▶ Exercise goal
Reproduce the listing that follows in full. Omit its images.

▶ Information shown
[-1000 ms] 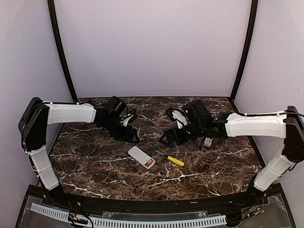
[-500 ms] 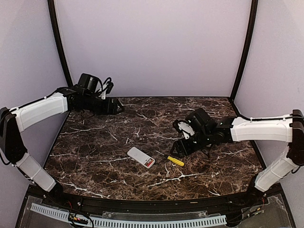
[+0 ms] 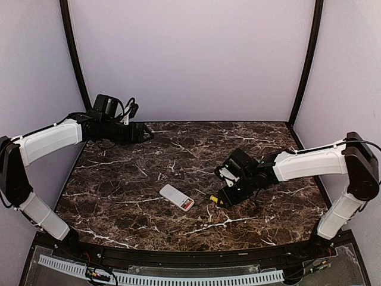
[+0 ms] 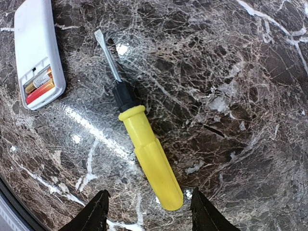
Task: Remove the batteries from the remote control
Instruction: Pick up the screwdriver from the center of the board.
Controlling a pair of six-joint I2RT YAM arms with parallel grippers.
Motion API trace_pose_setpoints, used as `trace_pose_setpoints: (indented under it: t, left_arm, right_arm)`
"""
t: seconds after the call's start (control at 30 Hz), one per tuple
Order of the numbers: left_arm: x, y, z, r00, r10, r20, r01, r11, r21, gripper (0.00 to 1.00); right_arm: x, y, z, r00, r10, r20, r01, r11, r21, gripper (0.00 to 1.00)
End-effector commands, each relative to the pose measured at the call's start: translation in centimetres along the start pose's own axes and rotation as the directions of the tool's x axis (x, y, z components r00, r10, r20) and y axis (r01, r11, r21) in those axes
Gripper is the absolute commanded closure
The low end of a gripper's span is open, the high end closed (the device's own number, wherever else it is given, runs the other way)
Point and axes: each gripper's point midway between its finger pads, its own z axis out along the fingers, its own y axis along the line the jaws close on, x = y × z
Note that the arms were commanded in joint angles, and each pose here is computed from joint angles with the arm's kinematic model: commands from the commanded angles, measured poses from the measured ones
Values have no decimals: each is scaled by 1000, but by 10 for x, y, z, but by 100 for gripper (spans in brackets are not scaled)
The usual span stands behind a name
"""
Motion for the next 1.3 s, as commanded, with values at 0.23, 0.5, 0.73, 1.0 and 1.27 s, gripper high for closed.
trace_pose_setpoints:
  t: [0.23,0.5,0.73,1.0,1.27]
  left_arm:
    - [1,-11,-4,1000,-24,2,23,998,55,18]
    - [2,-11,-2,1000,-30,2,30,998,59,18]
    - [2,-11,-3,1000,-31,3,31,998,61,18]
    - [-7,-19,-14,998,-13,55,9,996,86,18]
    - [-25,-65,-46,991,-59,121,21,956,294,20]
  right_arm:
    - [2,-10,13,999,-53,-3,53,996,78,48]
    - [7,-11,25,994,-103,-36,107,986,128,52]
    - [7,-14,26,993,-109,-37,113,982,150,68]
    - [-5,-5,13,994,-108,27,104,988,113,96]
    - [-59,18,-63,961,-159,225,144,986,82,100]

▶ Exercise answer
[-1000 ms] 
[-500 ms] 
[+0 ms] 
[+0 ms] 
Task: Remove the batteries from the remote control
Instruction: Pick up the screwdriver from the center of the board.
Controlling a pair of six-joint I2RT YAM arms with parallel grippers.
Motion API trace_pose_setpoints, used as `trace_pose_setpoints: (indented under it: t, left_arm, right_arm)`
"""
t: seconds after the call's start (control at 30 Hz), one per tuple
Order of the numbers: left_arm: x, y, z, r00, r10, r20, r01, r11, r21, gripper (0.00 to 1.00); right_arm: x, y, z, r00, r10, r20, r01, r11, r21, gripper (0.00 to 1.00)
End-effector commands, each relative to the pose measured at the call's start: translation in centimetres along the start pose's own axes and rotation as the directions of the tool's x axis (x, y, z components r00, r10, r20) and y axis (r01, r11, r21) in those axes
Gripper is the absolute commanded closure
The low end of a gripper's span is open, the high end closed (the device's own number, wherever else it is given, runs the other way)
Point and axes: each gripper's point midway between its finger pads, its own z axis out along the fingers, its own y axis along the line the jaws close on, x = y × z
Note that the arms were commanded in joint angles, and each pose here is computed from joint angles with the arm's kinematic model: commands from the commanded angles, measured poses from the measured ones
Values have no decimals: each is scaled by 1000, but by 10 for x, y, z, but by 100 for gripper (spans in brackets are not scaled)
The usual span stands behind a name
"""
Motion for the next 1.3 s, as commanded, with values at 0.23, 0.5, 0.73, 1.0 and 1.27 s, gripper high for closed.
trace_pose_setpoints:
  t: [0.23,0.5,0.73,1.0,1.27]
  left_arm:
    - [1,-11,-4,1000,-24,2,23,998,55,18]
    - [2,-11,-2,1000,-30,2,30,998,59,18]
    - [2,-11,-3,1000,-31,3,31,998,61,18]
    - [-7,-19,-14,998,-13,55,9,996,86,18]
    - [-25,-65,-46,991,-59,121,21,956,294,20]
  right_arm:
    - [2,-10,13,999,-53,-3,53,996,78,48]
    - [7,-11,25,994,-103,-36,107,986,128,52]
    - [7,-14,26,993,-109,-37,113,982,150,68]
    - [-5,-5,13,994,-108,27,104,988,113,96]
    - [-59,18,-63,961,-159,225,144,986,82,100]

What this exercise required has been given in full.